Behind me, the sun is setting over the long parallel
valleys of Ius and Tithonium. The evening wind “tide” is battering
my back, as if pushing me forward to the ruin. But this is as far
as I go until tomorrow. Traveling at night, in the deep cold, has
been putting too much demand on my limited resources (and the
ground gets slick with the glaze of frost that forms). And from
here, I can see approach from all directions.
I find some rocks to partially shield me from the
cyclic winds, risk lifting my mask to sip precious water and nibble
from my rations, feeling the bite of the cold on my skin as I do
so. I dig a shallow hole with my hands, clear a relatively smooth
place to sit—regretting that one thing I failed to pack was a
simple entrenching tool—and settle in to sleep sitting up with my
back propped against stone.
The layered cloaks of the Nomads are an ingenious
thing: Alternating insulation and radiation protection, with a
hand-dyed camouflage pattern unique to each artist. Some of the
layers contain air bladders that can be inflated with the
exhale-bleed from a standard survival mask, proving additional
insulating effect as well as a backup supply of breathable air if
needed (as Normal lungs aren’t very efficient—what they expel is
still fairly oxygen rich). Huddled under them, half-buried in the
sand, a Normal might survive a Martian night if caught without a
heated shelter. Given my sealsuit and its heating system, the
effect becomes downright cozy, assuming I sleep either sitting up
with my legs pulled up close or fetal. I’ve found the former more
practical for several reasons, though it took some getting used
to.
As I watch the evening gusts begin to bury my legs in
sand again, I look up at the sky, across the expanse of the valley,
back across the distance between here and home, and I’m struck
again by how far—how much farther—I’ve come from the relative
safety of my Station. I’m truly out in the wilderness, sleeping in
sand, the stars for my ceiling. Alone. Vulnerable.
There’s another interpretation for my condition,
however. It strikes me that I may have made myself
more
instead of less safe; because my former home, our Stations, are
under threat. Even if Chang is gone, Earth has made their agenda
clear, as well as their implacability. They will take our Stations
by force even if it makes the planet unlivable for everyone; strip
all of us of our technology even if it kills us. In their stupid
fear, they will accept no compromise. My Council choosing to
withdraw, to hide away in our facilities, will not forestall what’s
coming for very long. (And they must certainly realize that.)

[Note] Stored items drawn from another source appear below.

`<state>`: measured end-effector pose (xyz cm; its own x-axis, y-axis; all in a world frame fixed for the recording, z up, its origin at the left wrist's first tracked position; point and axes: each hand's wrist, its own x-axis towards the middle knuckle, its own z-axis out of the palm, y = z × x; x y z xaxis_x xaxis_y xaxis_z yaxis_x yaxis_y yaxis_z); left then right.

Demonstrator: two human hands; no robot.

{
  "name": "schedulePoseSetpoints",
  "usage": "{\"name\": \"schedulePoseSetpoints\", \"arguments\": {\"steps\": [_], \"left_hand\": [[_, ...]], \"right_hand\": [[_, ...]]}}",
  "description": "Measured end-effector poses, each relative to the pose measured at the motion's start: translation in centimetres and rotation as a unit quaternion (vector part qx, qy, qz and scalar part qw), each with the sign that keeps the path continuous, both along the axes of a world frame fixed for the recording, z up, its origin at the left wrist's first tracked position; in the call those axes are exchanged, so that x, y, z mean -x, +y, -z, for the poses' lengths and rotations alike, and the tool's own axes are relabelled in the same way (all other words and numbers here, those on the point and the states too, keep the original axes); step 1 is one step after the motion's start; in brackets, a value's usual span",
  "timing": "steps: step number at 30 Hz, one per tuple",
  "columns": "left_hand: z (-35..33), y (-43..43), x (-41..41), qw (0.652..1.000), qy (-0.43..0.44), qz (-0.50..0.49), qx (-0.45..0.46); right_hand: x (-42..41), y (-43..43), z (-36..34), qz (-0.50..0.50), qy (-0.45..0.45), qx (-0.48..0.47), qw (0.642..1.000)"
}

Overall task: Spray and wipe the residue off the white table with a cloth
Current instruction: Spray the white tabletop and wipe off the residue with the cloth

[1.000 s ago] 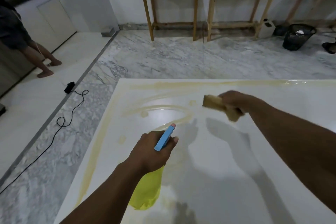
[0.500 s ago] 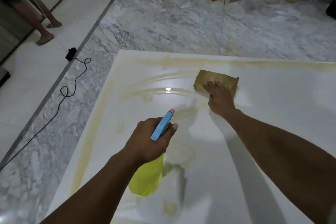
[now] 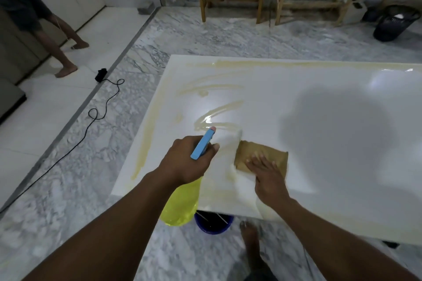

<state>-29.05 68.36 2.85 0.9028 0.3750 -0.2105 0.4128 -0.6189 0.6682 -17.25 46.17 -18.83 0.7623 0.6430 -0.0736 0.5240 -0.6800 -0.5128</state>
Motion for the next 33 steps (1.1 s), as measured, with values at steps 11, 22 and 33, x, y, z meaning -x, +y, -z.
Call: {"name": "schedulePoseSetpoints", "arguments": {"steps": [11, 22, 33], "left_hand": [[-4.1, 0.1, 9.7, 0.999, -0.016, -0.019, 0.045], [-1.3, 5.4, -5.1, 0.999, -0.031, -0.012, 0.023], [2.5, 10.5, -16.8, 0.998, -0.041, -0.053, 0.020]], "right_hand": [[2.1, -1.5, -11.4, 0.179, 0.380, -0.120, 0.899], [-22.3, 7.5, -16.9, 0.086, 0.479, -0.010, 0.873], [-41.0, 23.1, -10.0, 0.017, 0.027, 0.146, 0.989]]}}
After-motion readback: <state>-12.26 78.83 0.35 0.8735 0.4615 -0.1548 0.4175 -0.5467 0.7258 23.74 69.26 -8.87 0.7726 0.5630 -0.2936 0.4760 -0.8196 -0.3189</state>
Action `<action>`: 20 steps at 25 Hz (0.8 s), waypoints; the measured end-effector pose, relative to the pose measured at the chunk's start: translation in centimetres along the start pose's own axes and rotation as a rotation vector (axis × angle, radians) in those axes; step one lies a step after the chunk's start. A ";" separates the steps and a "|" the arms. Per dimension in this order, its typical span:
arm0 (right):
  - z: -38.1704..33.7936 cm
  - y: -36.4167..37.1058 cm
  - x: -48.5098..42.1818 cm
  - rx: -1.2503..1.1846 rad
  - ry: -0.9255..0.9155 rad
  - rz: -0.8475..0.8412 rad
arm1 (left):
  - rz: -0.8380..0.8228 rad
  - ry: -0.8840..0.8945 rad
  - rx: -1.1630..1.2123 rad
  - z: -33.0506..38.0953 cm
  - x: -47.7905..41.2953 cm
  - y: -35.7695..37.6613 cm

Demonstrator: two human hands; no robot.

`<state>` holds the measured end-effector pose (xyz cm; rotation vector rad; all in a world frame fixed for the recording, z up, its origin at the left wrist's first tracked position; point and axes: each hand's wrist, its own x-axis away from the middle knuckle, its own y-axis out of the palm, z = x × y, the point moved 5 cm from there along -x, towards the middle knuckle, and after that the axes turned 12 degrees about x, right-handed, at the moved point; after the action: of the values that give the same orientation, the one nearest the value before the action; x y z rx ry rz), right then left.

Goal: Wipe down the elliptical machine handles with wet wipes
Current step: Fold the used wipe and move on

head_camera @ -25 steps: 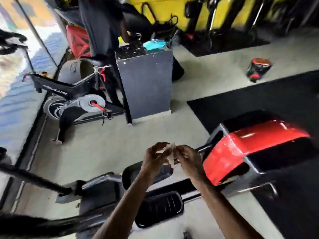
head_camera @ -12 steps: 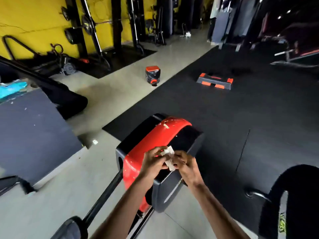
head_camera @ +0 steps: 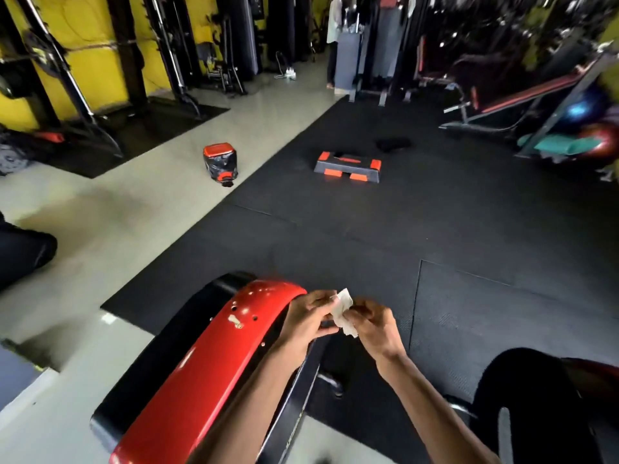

Again, I have trouble sleeping, and it has nothing to
do with being wedged up against a rock in sub-zero and too-thin air
over a hundred and fifty kilometers from home.
I sleep sitting up, hiding under my cloak and cowl,
with my hand on the hilt of my sword.
9 April, 2118:
“It’s hard to tell if he’s awake or still asleep,
under that mask.”
These are the words that I wake to, a melodic voice,
though filtered through a breather mask.
“Ahhh… It stirs.”
I see a shape I don’t immediately recognize, a
blob-like mass on the edge of the hill-slope just meters in front
of me. Everything is still shadows under the dawn sky.
I reach for my sword.
“Ah!” the voice scolds me, raising a hand to gesture
caution. Suddenly several more such blobs rise up out of the
landscape around me. I realize I’m looking at heavily cloaked
figures, crouching, squatting. I also realize that crossbows and
firearms are pointed at me. Then something large and heavy gets
dropped in front of my feet from over my head, from behind me. I
realize sickly that it’s a body. I recognize a Shinkyo surface
suit. Its adaptive camo is still functioning, so the outer skin
quickly takes on the coloring of the patch of ground it’s lying on.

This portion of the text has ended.